Then I walk the .6 miles to the WGA picket line at CBS Television Studio. There’s no one there. I’m two hours early. I walk home, sit and wait, write a few pages, then walk back. I pick up a sign from a stack of pre-written signs, that has #WGAstrong scrawled on it in blue Sharpie.
The guild member recording intake asks me for my union card. I tell her the WGA told me I’m one point short to join, and even though the guild didn’t correctly arbitrate my last credit in my humble opinion, I’m still here to support. She looks annoyed. I’m annoyed too, I suppose, but then I get a free T-shirt.
I slog along with about 150 other writers holding their signs against the wind blowing down Beverly Boulevard.
Only now, looking at the “witticisms” scrawled on the other signs, do I realize that the other side of mine says, “Getting my steps in.” I absolutely hate it. Here I am with a bad joke on my sign, asking for more money. Maybe AI will write some better lines.

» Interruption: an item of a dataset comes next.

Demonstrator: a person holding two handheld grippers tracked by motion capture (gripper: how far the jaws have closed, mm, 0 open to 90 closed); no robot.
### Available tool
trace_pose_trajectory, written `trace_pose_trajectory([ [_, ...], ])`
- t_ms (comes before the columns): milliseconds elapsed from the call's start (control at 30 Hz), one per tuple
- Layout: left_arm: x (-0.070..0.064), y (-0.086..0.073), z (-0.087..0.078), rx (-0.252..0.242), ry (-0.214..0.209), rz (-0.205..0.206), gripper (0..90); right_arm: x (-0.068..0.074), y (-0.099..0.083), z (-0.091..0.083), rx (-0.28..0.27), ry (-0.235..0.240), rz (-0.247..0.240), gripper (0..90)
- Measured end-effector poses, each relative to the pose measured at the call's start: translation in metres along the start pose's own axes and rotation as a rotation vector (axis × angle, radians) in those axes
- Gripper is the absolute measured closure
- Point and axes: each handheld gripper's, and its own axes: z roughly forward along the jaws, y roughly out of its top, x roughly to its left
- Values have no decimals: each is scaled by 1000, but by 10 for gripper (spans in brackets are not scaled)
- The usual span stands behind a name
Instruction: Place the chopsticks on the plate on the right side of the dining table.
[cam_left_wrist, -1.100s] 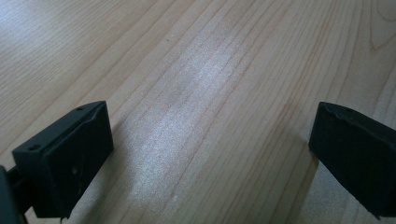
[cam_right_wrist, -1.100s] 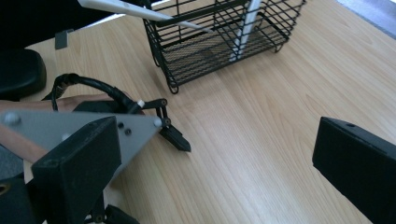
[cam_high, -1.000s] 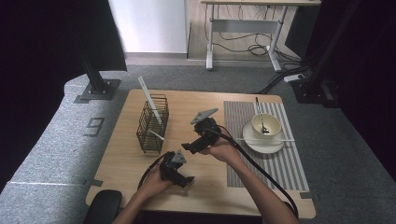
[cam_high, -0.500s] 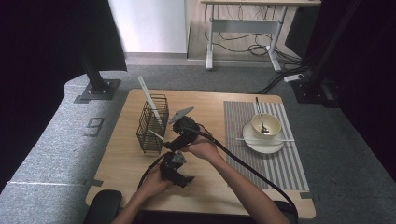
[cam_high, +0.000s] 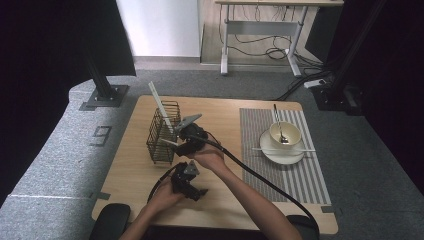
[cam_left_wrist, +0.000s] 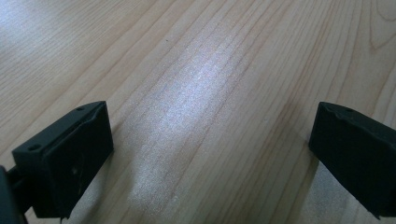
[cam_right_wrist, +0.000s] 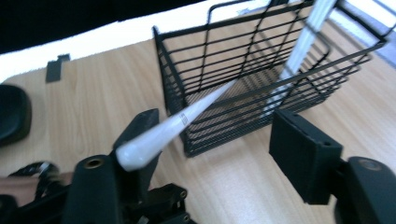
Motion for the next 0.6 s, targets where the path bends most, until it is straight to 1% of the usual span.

A guild member with a megaphone attempts to coax rally cries from us. Honestly, a writer shouldn’t be doing that. The megaphone amplifies his meek writer’s voice to the decibel-level of a non-writer’s indoor speaking voice: “This is CBS, where they do The Price is Right, and tell me, is the price right?” I hear two or three of the 150 writers mutter, “No.”
Leave it to writers, bless their sweet souls, to put on the most toothless protest in human history. God bless them. I am one of them, god bless us. I am one of those who didn’t muster a response.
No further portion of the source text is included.